Sometime on the way back toward the mission, we passed those fields again, and I told Sheila the same story I told you, about this carpenter Rene who has a co-op plot where he grows cabbage and lettuce. I told her how Rene had a little bit of money in his pocket because he was saving to pour a foundation for a new house. His wife knew about this money and asked him to give her some, because her aunt had died, and she wanted to go to the beauty salon in Pétion-Ville and get her hair and nails done for the funeral. But Rene said no. He was firm. They had a child on the way, and he planned to build her a new house with a floor. He asked her, “Do you want our baby to sleep on dirt?” But his wife was angry anyway, and told all the women in her family that Rene had this money and he was keeping it from her, and many of these women went home and badmouthed Rene to their husbands. The next day, one of these husbands went to see Rene. He said, “I am family. I am the husband of your wife’s cousin. I know you have some money in your pocket, and I need work. I am a good roofer. You should hire me to repair your roof.” Now, Leslie, it’s true that Rene’s roof needed mending. It was one of those corrugated aluminum numbers you see all over the village, and the last few storms had loosened its moorings to the top of Rene’s tiny old one-room house, the one he had been born in, dirt floor and all. But it’s something Rene can fix himself. He needs the money for his foundation, and he’s under no obligation to this husband of his wife’s cousin. So Rene turns his back politely and replies, “I’m truly sorry, I can’t hire you today.” At this, the wife’s cousin’s husband becomes very angry. Later that day, he brings his cow down into Rene’s field and lets him loose to graze on Rene’s cabbage and Rene’s lettuce.

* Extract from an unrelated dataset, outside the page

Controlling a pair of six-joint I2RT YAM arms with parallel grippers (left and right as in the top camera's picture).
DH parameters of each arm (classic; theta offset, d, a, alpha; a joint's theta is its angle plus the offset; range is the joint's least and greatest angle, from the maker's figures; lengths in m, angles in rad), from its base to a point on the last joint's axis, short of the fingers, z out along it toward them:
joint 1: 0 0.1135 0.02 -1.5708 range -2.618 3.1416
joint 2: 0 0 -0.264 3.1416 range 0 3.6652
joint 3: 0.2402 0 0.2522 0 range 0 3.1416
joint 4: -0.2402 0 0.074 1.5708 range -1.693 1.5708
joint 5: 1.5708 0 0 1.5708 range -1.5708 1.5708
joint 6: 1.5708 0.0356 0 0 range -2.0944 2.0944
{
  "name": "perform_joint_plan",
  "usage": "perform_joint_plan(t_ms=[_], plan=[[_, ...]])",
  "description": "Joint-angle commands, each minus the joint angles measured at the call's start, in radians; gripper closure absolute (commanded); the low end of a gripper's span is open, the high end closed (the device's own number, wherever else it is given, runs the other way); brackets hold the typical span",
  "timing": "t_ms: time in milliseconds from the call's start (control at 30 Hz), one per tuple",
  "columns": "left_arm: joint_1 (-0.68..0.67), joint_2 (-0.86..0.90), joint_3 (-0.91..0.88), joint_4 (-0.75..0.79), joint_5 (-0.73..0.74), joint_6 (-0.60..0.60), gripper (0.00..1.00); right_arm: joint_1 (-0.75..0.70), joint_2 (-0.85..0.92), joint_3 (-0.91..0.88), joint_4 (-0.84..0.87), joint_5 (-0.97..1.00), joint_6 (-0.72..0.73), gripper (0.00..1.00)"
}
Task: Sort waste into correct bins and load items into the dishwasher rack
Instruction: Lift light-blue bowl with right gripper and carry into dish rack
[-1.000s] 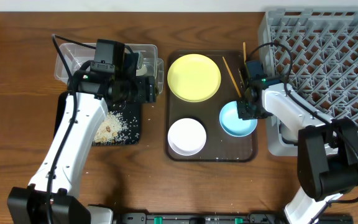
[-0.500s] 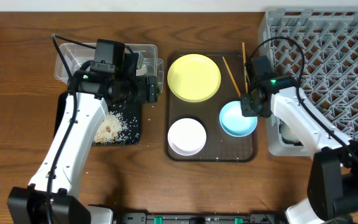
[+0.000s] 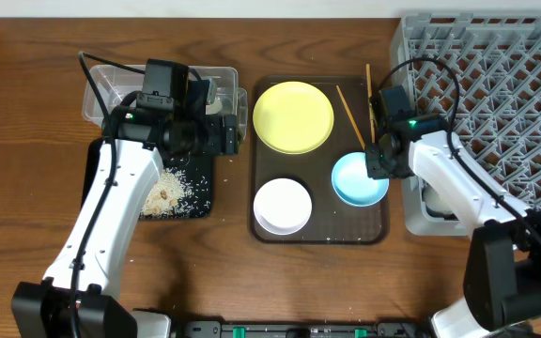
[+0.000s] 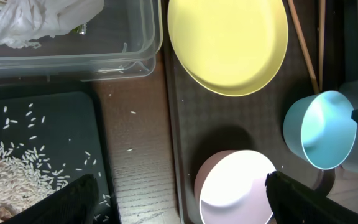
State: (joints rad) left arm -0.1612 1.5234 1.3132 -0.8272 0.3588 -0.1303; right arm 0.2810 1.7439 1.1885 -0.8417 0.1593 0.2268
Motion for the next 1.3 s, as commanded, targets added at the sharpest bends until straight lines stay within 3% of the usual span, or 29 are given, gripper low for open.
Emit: perform_joint_plan(t_ms=[0,233,733,833,1000,1267], plan=[[-0.004,0.007,0.011,-0.002,-0.013,0.002,0.11,0.006,0.013,-0.022,0.004,0.016,0.004,0.71],[-0.004,0.007,0.011,-0.002,-0.013,0.002,0.11,0.006,0.014,-0.061,0.017,0.016,0.005,0.78],[-0.004,0.007,0.011,-0.002,-0.013,0.002,0.11,0.006,0.014,-0.116,0.068,-0.037,0.005,0.82],[-0.004,0.007,0.011,-0.002,-0.013,0.002,0.11,0.007,0.014,-0.122,0.068,-0.036,0.005,0.89],[-0.004,0.007,0.011,-0.002,-0.013,0.002,0.11,0.006,0.013,-0.099,0.071,-0.032,0.005,0.99],[-0.004,0.007,0.011,-0.002,-0.013,0.002,0.11,-0.006,-0.084,-0.008,0.005,-0.028,0.004,0.99]])
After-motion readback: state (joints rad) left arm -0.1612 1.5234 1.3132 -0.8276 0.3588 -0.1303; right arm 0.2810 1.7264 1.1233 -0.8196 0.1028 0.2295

I didn’t even yet get to the end of the story, Leslie, where Rene asked me what to do, and I told him to do what the law allows and confiscate the cow and charge the offending man a fee for every day Rene kept him. It’s a good story. I had a head of steam, and I wanted to finish it. But all of a sudden I look over at Sheila, and two lines of tears are rolling down her cheeks. She’s not crying for attention, she’s not making a sound, but the tears are just rolling down her cheeks, and she says, “Brother Samuel, your heart for these people is so beautiful to me.”

When she said it, Leslie, I didn’t know what to do with it. It was like she reached into my chest and clawed at the scab that had been covering over the wound of my loneliness. I reached both hands to her face, and I wiped the line of tears from each cheek. By then we had been gone too long, so we started the walk back to the mission. She was still crying some, and she leaned into me. I put my arm around her, to comfort her, that’s all.

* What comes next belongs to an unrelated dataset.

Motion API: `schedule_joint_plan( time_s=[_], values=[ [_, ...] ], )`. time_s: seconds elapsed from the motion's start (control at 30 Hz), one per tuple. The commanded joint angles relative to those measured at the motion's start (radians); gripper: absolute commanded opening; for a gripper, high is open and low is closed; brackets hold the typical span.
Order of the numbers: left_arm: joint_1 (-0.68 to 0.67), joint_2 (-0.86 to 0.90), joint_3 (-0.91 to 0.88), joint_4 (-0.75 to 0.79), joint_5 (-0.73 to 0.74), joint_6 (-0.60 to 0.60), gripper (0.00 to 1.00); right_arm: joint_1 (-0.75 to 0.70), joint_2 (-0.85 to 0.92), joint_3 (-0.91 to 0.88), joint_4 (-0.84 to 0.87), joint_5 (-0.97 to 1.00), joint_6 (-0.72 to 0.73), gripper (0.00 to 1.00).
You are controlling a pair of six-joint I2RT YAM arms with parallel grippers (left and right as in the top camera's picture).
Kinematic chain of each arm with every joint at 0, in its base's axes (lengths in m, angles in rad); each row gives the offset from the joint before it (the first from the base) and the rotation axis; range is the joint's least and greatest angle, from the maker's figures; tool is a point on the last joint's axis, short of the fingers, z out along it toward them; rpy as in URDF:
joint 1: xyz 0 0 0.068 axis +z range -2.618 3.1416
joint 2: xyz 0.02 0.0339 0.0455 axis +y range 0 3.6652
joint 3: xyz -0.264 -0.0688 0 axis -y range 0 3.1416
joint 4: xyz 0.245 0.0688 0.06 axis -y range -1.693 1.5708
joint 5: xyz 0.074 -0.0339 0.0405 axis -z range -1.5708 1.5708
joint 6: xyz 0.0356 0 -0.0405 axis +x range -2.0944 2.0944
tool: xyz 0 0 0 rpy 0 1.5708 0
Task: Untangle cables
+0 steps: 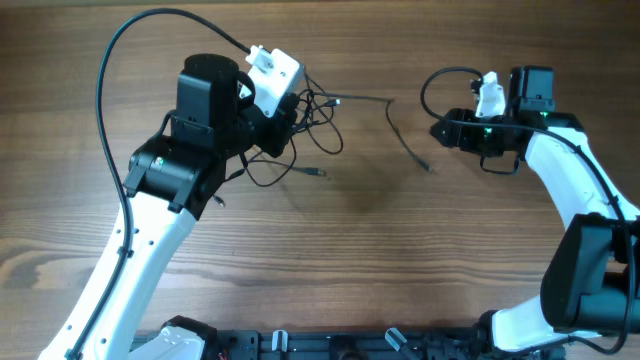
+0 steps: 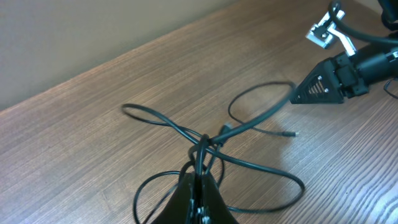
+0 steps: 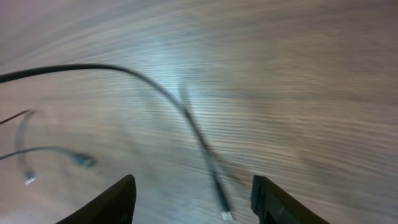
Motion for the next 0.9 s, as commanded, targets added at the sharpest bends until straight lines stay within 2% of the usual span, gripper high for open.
schedule_joint_plan(
  time_s=[0.0,0.13,0.23,0.33,0.47,0.6,0.87],
  values=[
    [0.007,0.039,0.014,0.008,0.021,-0.013,0.04,0.006,-0.077,0.035,0.02,-0.188,-0.079,0.65],
    [0.007,0.111,0.014,0.028,0.074,-0.014,0.04,0.019,-0.136,0.035,0.015,-0.289,-0.097,0.68],
    [0.006,0.157,0.014,0.082,0.139,-0.02,0.04,0.068,-0.141,0.035,0.002,-0.326,-0.098,0.66],
    [0.006,0.17,0.014,0.14,0.146,-0.067,0.04,0.149,-0.141,0.035,0.006,-0.323,-0.123,0.66],
    [0.006,0.17,0.014,0.165,0.168,-0.066,0.04,0.322,-0.141,0.035,0.121,-0.299,-0.115,0.66],
    [0.006,0.17,0.014,0.165,0.171,-0.067,0.04,0.391,-0.141,0.035,0.177,-0.219,-0.069,0.67],
    [0.008,0.17,0.014,0.162,0.169,-0.058,0.04,0.419,-0.138,0.035,0.201,-0.207,-0.043,0.68]
  ],
)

Ever since then, Leslie — ever since I brought her back to the mission in time for breakfast, ever since Henri and I took all of you to the airport, ever since I watched that American Airlines jet light out toward the water, and imagined her trajectory past La Gonave, past the eastern ridge of Cuba, past Turks and Caicos and the Bahamas, and wished her safely all the way toward Miami International — she has been with me, in my thoughts, in my prayers. Forgive me this detail, but I can still smell her apple shampoo on the shirt I was wearing when she leaned against me as we walked together toward the mission.

It is a risk to tell you these things, Leslie. I don’t have to tell you it is a risk. To a certain kind of person it might seem the slightest bit unseemly, a man of forty-two so taken with a young woman only eighteen years old, and that after only a week together. But you know me, Leslie. We are bosom friends and have been ever since we shared Room 23F in the Oldham-Betts dormitory at Apalachicola. And you know, too, that my life has borne out again and again how God’s ways are not our own. I never planned to come to this place any more than I had planned to attend Bible College in my thirties. You’ve heard me preach plenty of times about how I was engaged to be married to Marisa Holden, how I had a thriving plumbing business with my brother Frank, how I had a whole happy life planned out in High Springs — good honest work Monday through Friday, dinner every evening with Marisa, six or seven kids, at least one of them a boy I was going to name Samuel Jr., weekends out at the cold springs, jumping off those cliffs, swimming in those shallow caves, picnic blankets, cold cuts, laying out there in the cool of the evening with Marisa and the kids. .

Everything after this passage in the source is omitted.